_EXERCISE INSTRUCTIONS_
Retype each line below precisely.

_STORED DATA_
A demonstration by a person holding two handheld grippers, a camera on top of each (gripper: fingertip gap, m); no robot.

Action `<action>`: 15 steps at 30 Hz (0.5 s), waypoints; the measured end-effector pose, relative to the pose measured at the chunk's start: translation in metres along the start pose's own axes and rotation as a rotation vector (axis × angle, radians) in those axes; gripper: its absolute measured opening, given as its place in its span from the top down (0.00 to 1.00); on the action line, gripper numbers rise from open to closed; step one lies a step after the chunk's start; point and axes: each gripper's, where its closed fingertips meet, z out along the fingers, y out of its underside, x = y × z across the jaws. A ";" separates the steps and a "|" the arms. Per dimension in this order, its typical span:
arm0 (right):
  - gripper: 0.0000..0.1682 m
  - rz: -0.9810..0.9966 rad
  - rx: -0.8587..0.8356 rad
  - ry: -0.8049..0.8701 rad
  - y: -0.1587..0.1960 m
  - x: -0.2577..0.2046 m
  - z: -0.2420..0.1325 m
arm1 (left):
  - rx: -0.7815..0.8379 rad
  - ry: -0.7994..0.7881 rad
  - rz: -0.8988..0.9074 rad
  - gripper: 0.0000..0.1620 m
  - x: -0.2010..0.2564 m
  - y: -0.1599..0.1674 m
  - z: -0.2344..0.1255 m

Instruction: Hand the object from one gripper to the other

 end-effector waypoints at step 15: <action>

_RESULT OF THIS TASK_
A demonstration by a person holding two handheld grippers, a camera on top of each (gripper: fingertip gap, m); no robot.

Action `<action>`: 15 steps at 30 Hz (0.5 s), waypoints; the measured end-effector pose, relative to the pose measured at the chunk's start: translation in metres along the start pose's own axes and rotation as a rotation vector (axis × angle, radians) in those axes; gripper: its absolute measured opening, given as its place in its span from the top down (0.00 to 1.00); on the action line, gripper numbers rise from open to closed; step one lies a step after the chunk's start; point and axes: each gripper's, where its closed fingertips meet, z out along the fingers, y out of its underside, x = y × z across the jaws. A ";" separates the steps and a "|" the arms. Per dimension in this order, its typical span:
arm0 (right):
  - gripper: 0.0000..0.1682 m
  - rz: -0.9810..0.9966 rad
  - rx: -0.8587..0.8356 rad
  - ry: -0.8049..0.8701 rad
  - y: -0.1587..0.1960 m
  - x: -0.2577..0.2046 m
  - z: -0.2420..0.1325 m
arm1 (left):
  - rx: -0.7815..0.8379 rad
  - ry: -0.7994..0.7881 rad
  - rz: -0.8988..0.9074 rad
  - gripper: 0.0000..0.1620 m
  - x: -0.2010..0.2564 m
  - y: -0.1599..0.1674 m
  - z: -0.2344..0.1255 m

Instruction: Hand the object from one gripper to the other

 end-effector waypoints at step 15: <action>

With this, there is nothing more to the exercise.